The benchmark provides implementations for several baseline solutions, allowing for flexible experimentation. You can find their configurations and exposed parameters within the `paper.py` file.

  * **Ad-Chat:** An existing solution that integrates ads into the system prompt of the LLM.

      * **Parameters:** `model_name` (default: `doubao-1-5-lite-32k`).

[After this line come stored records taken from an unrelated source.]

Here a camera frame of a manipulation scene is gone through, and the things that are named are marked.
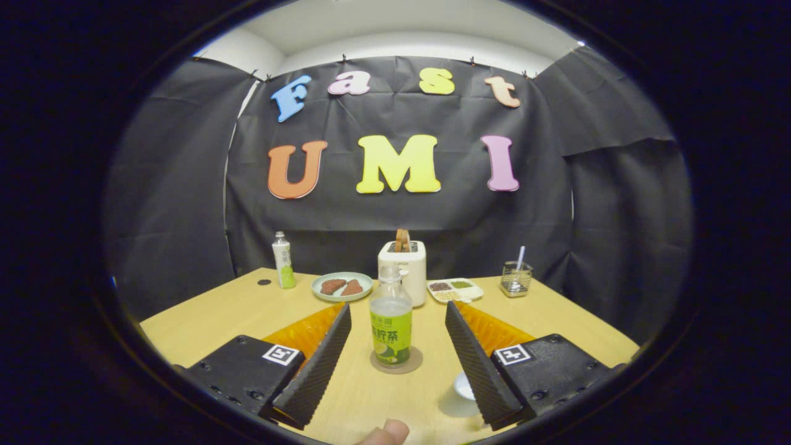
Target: plastic bottle
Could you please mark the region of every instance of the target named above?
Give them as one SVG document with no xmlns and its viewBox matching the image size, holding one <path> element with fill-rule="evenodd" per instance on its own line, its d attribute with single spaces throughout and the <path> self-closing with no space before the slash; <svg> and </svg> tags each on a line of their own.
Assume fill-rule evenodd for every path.
<svg viewBox="0 0 791 445">
<path fill-rule="evenodd" d="M 274 266 L 278 269 L 278 284 L 283 289 L 294 287 L 294 270 L 291 268 L 291 243 L 286 240 L 283 232 L 274 234 Z"/>
<path fill-rule="evenodd" d="M 379 287 L 371 295 L 373 350 L 383 367 L 407 364 L 412 340 L 412 299 L 401 286 L 396 264 L 379 269 Z"/>
</svg>

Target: bottle cap
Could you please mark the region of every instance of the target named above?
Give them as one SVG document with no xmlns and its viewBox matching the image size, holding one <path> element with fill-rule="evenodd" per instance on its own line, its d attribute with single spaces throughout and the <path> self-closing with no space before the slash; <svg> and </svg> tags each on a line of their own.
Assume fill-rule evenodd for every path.
<svg viewBox="0 0 791 445">
<path fill-rule="evenodd" d="M 401 269 L 395 264 L 386 264 L 379 269 L 379 281 L 394 283 L 401 280 Z"/>
</svg>

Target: small white bowl
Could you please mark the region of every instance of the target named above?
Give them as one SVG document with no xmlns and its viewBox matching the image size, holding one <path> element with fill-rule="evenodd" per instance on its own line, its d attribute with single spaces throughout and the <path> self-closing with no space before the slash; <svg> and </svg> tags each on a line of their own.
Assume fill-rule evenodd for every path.
<svg viewBox="0 0 791 445">
<path fill-rule="evenodd" d="M 461 371 L 461 373 L 456 376 L 456 380 L 453 382 L 453 389 L 456 390 L 456 393 L 461 397 L 467 400 L 475 400 L 475 395 L 472 393 L 472 386 L 470 386 L 470 382 L 467 380 L 464 371 Z"/>
</svg>

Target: black backdrop
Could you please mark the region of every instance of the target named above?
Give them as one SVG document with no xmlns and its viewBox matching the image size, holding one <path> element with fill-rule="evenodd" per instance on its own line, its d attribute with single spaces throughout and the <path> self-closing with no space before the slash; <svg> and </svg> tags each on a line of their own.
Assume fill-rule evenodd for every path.
<svg viewBox="0 0 791 445">
<path fill-rule="evenodd" d="M 450 70 L 456 90 L 423 93 L 418 73 L 425 67 Z M 369 72 L 371 90 L 328 94 L 335 76 L 351 70 Z M 305 74 L 312 78 L 305 107 L 279 123 L 272 93 Z M 495 75 L 516 86 L 519 108 L 494 98 L 483 79 Z M 329 63 L 260 83 L 228 152 L 226 245 L 221 169 L 246 79 L 220 63 L 185 63 L 161 88 L 204 94 L 190 99 L 202 102 L 204 114 L 179 113 L 186 99 L 168 92 L 171 100 L 163 101 L 156 92 L 123 139 L 110 181 L 109 256 L 121 295 L 140 318 L 230 280 L 228 251 L 236 276 L 274 267 L 276 230 L 292 242 L 298 272 L 375 276 L 377 253 L 400 226 L 426 243 L 430 279 L 496 275 L 527 245 L 538 279 L 637 342 L 675 304 L 691 244 L 684 162 L 658 111 L 595 52 L 578 49 L 536 79 L 447 59 L 391 57 Z M 384 135 L 400 151 L 419 134 L 437 137 L 439 192 L 410 193 L 402 185 L 357 193 L 361 137 Z M 515 192 L 486 186 L 484 135 L 513 141 Z M 312 192 L 296 200 L 269 193 L 268 151 L 317 139 L 328 145 Z M 299 181 L 304 167 L 297 148 L 289 180 Z M 154 184 L 160 186 L 152 191 Z M 194 191 L 187 199 L 185 189 Z"/>
<path fill-rule="evenodd" d="M 253 83 L 224 63 L 185 63 L 152 91 L 120 141 L 104 196 L 104 244 L 119 296 L 141 320 L 234 278 L 222 184 Z"/>
</svg>

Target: wooden table
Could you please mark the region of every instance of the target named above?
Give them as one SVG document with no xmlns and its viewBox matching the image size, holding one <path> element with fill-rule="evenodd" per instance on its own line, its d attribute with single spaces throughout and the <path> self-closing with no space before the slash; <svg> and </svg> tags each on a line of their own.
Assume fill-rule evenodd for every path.
<svg viewBox="0 0 791 445">
<path fill-rule="evenodd" d="M 263 338 L 331 304 L 311 293 L 316 276 L 295 276 L 297 286 L 283 290 L 275 270 L 261 268 L 154 315 L 141 327 L 166 360 L 190 367 L 236 335 Z M 261 279 L 272 284 L 260 286 Z M 474 307 L 534 337 L 559 333 L 609 367 L 628 362 L 638 350 L 618 330 L 539 281 L 532 281 L 527 296 L 509 299 L 498 290 L 498 279 L 472 279 L 485 292 Z M 415 308 L 412 344 L 422 352 L 423 364 L 404 375 L 384 374 L 370 363 L 368 298 L 351 302 L 350 309 L 346 346 L 312 422 L 301 434 L 328 443 L 354 443 L 389 417 L 409 425 L 407 443 L 466 443 L 494 434 L 483 425 L 475 403 L 453 391 L 461 364 L 445 329 L 444 304 L 427 291 L 426 303 Z"/>
</svg>

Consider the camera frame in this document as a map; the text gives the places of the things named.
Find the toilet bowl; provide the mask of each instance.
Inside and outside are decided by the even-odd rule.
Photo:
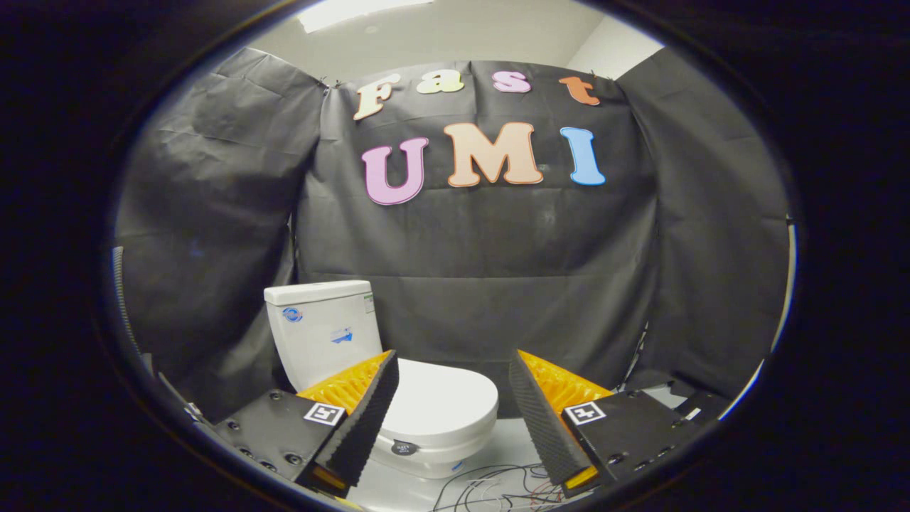
[[[278,356],[302,392],[382,353],[367,281],[315,282],[263,291]],[[399,385],[370,457],[405,473],[443,478],[492,436],[499,407],[484,375],[398,359]]]
[[[399,358],[399,386],[370,458],[423,478],[456,475],[492,436],[496,384],[460,368]]]

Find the toilet lid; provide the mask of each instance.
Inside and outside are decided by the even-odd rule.
[[[446,444],[470,438],[495,421],[499,405],[496,384],[484,375],[460,368],[398,359],[399,385],[382,423],[391,439]]]

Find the ceiling light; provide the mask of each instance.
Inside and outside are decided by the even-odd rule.
[[[297,18],[311,34],[342,21],[405,5],[429,4],[433,0],[323,0]]]

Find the blue letter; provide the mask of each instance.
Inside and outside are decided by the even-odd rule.
[[[607,179],[597,169],[597,160],[594,159],[594,148],[591,145],[594,134],[581,128],[563,128],[560,133],[569,140],[571,156],[575,160],[575,172],[569,178],[579,185],[606,183]]]

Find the white wall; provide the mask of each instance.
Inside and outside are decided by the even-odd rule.
[[[619,78],[663,45],[624,22],[605,16],[571,58],[569,69]]]
[[[434,0],[306,34],[295,18],[249,43],[313,77],[347,81],[395,67],[511,60],[564,67],[602,14],[573,0]]]

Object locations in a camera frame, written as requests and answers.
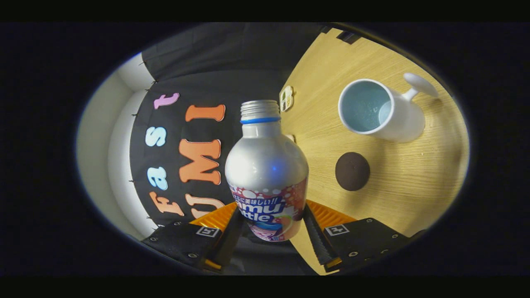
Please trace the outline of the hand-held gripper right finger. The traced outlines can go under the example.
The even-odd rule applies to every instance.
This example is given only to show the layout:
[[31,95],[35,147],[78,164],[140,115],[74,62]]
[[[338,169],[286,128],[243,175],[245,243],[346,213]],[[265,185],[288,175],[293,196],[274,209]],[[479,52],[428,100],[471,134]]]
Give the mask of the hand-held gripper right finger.
[[423,228],[406,236],[375,217],[354,218],[314,200],[307,200],[303,220],[326,273],[353,273],[378,264],[428,231]]

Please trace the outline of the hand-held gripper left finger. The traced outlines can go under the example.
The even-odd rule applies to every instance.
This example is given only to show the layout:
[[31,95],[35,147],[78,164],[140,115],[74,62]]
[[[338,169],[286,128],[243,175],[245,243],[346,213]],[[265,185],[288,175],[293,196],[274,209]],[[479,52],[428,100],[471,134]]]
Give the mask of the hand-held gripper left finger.
[[232,202],[191,222],[171,222],[141,242],[185,267],[220,274],[229,266],[243,224]]

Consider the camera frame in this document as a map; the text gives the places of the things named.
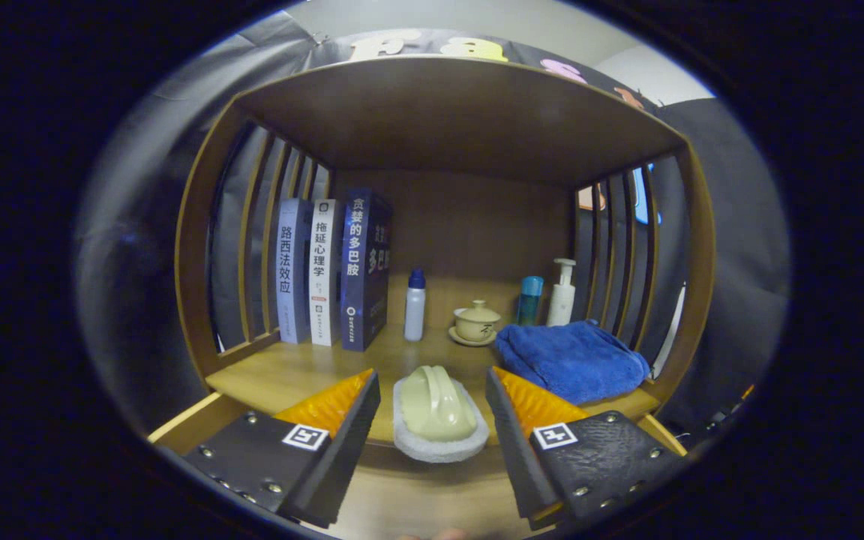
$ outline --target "teacup lid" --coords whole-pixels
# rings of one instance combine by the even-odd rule
[[[485,300],[473,300],[470,310],[460,312],[458,318],[471,323],[494,323],[502,316],[487,308]]]

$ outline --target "dark blue book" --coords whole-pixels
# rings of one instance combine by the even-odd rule
[[[275,304],[279,339],[301,343],[311,334],[309,325],[308,260],[312,233],[312,202],[279,202],[275,240]]]
[[[386,322],[392,207],[374,191],[351,189],[342,248],[342,348],[365,351]]]

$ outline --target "blue bottle cap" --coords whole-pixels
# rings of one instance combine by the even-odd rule
[[[409,288],[411,290],[423,290],[425,288],[425,276],[422,274],[422,268],[415,268],[409,276]]]
[[[527,296],[542,296],[542,280],[539,276],[529,276],[522,280],[522,294]]]

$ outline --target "saucer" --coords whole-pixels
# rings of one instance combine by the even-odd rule
[[[488,339],[484,339],[483,341],[469,341],[465,337],[457,334],[457,332],[455,331],[455,327],[448,329],[448,336],[454,339],[456,343],[460,343],[470,347],[484,347],[486,345],[490,345],[495,341],[495,332],[493,332],[493,334],[490,335]]]

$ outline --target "white bottle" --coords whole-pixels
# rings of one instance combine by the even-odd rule
[[[549,301],[549,318],[547,327],[561,327],[572,320],[572,303],[575,302],[575,286],[572,286],[572,259],[555,259],[553,263],[561,264],[562,274],[559,283],[552,286],[552,299]]]
[[[422,268],[415,268],[409,276],[409,289],[405,293],[405,339],[422,339],[422,323],[425,318],[425,276]]]

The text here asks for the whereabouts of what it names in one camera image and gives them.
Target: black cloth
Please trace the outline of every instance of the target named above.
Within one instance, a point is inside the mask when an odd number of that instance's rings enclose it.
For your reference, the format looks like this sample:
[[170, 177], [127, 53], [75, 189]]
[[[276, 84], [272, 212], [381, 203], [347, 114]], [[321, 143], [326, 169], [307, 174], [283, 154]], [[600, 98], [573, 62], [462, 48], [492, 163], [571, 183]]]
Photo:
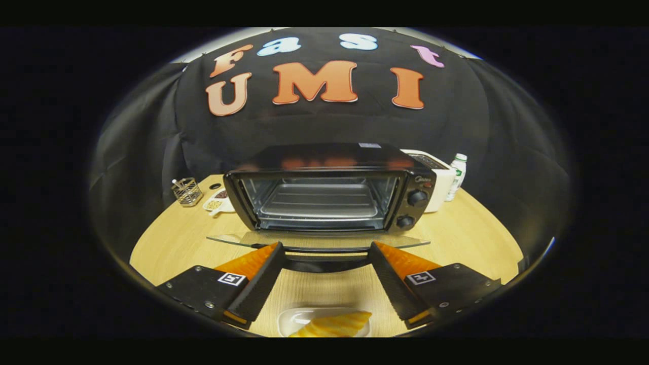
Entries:
[[[338, 38], [343, 33], [371, 35], [378, 48], [345, 49]], [[289, 36], [300, 39], [300, 49], [256, 54], [267, 42]], [[254, 48], [234, 68], [209, 77], [214, 58], [247, 44]], [[445, 67], [426, 63], [411, 45], [437, 53]], [[298, 102], [272, 103], [278, 92], [273, 67], [301, 62], [316, 73], [330, 60], [357, 63], [352, 71], [356, 102], [328, 103], [320, 96], [307, 101], [296, 90]], [[423, 109], [392, 103], [397, 95], [392, 67], [424, 76], [419, 82]], [[225, 81], [223, 102], [229, 104], [234, 98], [230, 79], [245, 72], [252, 73], [246, 105], [230, 116], [211, 114], [205, 89]], [[466, 154], [463, 188], [512, 233], [526, 265], [560, 233], [570, 207], [569, 156], [556, 122], [486, 62], [380, 29], [282, 29], [189, 64], [169, 64], [126, 96], [101, 133], [90, 179], [99, 236], [128, 262], [144, 230], [174, 201], [171, 179], [201, 181], [268, 145], [316, 142], [389, 143], [449, 163], [456, 153]]]

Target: seeds
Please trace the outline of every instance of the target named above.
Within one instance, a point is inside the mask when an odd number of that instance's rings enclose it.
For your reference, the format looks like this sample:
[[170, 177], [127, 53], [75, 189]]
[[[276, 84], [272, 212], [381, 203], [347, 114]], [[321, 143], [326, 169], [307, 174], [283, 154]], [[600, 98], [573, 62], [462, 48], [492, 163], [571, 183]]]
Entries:
[[218, 208], [218, 207], [220, 207], [220, 206], [221, 206], [221, 202], [220, 202], [220, 201], [216, 201], [216, 200], [212, 200], [212, 201], [210, 201], [209, 203], [207, 203], [207, 209], [212, 209], [212, 210], [214, 210], [214, 209], [216, 209], [216, 208]]

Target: letter m
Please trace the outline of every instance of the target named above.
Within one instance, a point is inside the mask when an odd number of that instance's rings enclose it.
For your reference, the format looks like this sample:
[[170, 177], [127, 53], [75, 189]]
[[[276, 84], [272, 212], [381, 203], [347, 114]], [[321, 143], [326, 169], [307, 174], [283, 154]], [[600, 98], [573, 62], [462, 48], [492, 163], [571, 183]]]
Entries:
[[324, 101], [350, 103], [358, 100], [352, 91], [352, 70], [355, 62], [329, 61], [315, 75], [300, 62], [277, 65], [273, 71], [279, 73], [279, 91], [273, 98], [278, 105], [296, 103], [300, 97], [295, 94], [293, 86], [308, 100], [313, 101], [326, 84], [326, 91], [321, 98]]

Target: label sticker
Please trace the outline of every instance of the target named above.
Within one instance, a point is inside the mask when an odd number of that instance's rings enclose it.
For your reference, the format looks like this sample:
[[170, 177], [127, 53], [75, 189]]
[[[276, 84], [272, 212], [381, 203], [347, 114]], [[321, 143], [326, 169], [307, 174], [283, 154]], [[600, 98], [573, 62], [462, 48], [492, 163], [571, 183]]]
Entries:
[[219, 282], [223, 284], [229, 284], [234, 286], [239, 286], [241, 282], [245, 279], [244, 275], [234, 274], [234, 273], [225, 273], [222, 277], [219, 278]]
[[435, 277], [433, 275], [430, 275], [430, 273], [427, 271], [407, 275], [406, 277], [409, 278], [414, 285], [421, 285], [436, 280]]
[[359, 146], [363, 148], [381, 148], [378, 144], [358, 144]]

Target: metal wire basket
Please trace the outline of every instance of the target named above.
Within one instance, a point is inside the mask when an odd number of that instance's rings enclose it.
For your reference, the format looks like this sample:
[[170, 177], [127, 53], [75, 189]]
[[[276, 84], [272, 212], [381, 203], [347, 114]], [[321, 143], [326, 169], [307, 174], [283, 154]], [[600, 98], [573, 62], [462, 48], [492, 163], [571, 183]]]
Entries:
[[193, 207], [201, 200], [203, 193], [193, 177], [177, 181], [178, 185], [171, 186], [176, 199], [183, 207]]

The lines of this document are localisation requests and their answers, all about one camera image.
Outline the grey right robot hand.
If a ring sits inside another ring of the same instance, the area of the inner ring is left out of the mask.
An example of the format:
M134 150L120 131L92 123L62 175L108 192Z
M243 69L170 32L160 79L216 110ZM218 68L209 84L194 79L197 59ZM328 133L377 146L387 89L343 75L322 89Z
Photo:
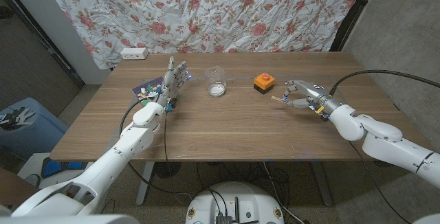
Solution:
M304 80L289 80L285 83L289 85L286 89L282 101L296 108L307 108L310 105L323 105L329 99L329 92L321 85L313 82L306 82ZM288 100L287 96L292 92L297 91L305 97L302 99Z

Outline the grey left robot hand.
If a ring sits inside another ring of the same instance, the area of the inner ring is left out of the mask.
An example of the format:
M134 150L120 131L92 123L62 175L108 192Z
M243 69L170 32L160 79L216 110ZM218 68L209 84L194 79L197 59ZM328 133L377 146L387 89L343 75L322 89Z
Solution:
M177 97L178 91L183 85L192 78L192 76L186 70L186 61L183 61L178 66L175 66L175 59L170 57L168 62L168 70L164 74L162 82L162 91L156 103L167 106L172 99Z

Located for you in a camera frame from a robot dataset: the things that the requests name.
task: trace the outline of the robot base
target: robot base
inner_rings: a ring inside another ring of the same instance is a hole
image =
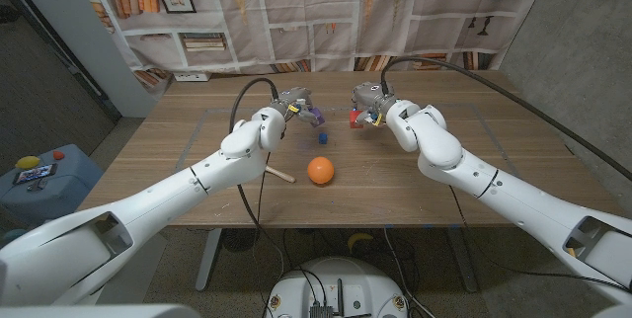
[[[271,293],[268,307],[274,317],[405,318],[408,315],[406,298],[397,283],[363,261],[329,257],[309,261],[301,267],[315,274],[323,282],[323,287],[321,288],[318,279],[309,273],[305,273],[309,282],[301,271],[286,274]],[[310,282],[316,293],[316,305]],[[342,292],[339,292],[339,282],[342,282]],[[323,307],[323,289],[329,308]],[[266,310],[266,317],[271,317],[270,314],[270,311]]]

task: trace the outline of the printed backdrop
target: printed backdrop
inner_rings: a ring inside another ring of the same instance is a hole
[[[169,71],[379,70],[400,55],[497,69],[533,1],[90,0],[147,88]]]

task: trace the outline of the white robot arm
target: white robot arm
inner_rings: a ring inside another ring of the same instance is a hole
[[[392,86],[363,83],[353,101],[368,106],[356,122],[383,119],[406,151],[420,150],[418,167],[429,178],[467,192],[523,229],[580,276],[630,288],[632,220],[553,197],[479,159],[446,130],[432,106],[397,100]],[[615,302],[632,304],[632,294],[592,283]]]
[[[285,91],[249,121],[240,120],[220,150],[193,166],[129,198],[52,220],[7,245],[0,251],[0,305],[74,304],[99,290],[172,220],[209,195],[263,174],[264,153],[277,149],[285,121],[294,114],[316,120],[309,94]],[[301,110],[288,110],[301,104]]]

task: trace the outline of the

  * **Ad-LLM:** A multi-agent framework inspired by recent work, implemented with different configurations:

      * **GI-R:** **G**enerate and **I**nject with ad **R**etrieval based on the raw response. This is a retrieval-augmented generation (RAG) approach that skips the final rewriting step.
      * **GIR-R:** **G**enerate, **I**nject, and **R**ewrite with ad **R**etrieval based on the raw response.
      * **GIR-P:** **G**enerate, **I**nject, and **R**ewrite with ad **R**etrieval based on the user **P**rompt.
      * **Parameters:** All Ad-LLM solutions expose the `embedding_model` and `ad_retriever` as configurable parameters. The `response_rewriter` and `ad_injector` modules also have internal parameters that can be modified.

-----

## 📖 Citation

If you use GEM-BENCH in your research, please cite our paper:

```bibtex
@article{hu2025gembench,
  title={GEM-Bench: A Benchmark for Ad-Injected Response Generation within Generative Engine Marketing},
  author={Hu, Silan and Zhang, Shiqi and Shi, Yimin and Xiao, Xiaokui},
  journal={arXiv preprint arXiv:2509.14221},
  year={2025}
}
```

For more information, visit our website: [https://gem-bench.org](https://gem-bench.org)

-----

## 📄 License

This project is licensed under the Apache-2.0 License - see the [LICENSE](./LICENSE) file for details.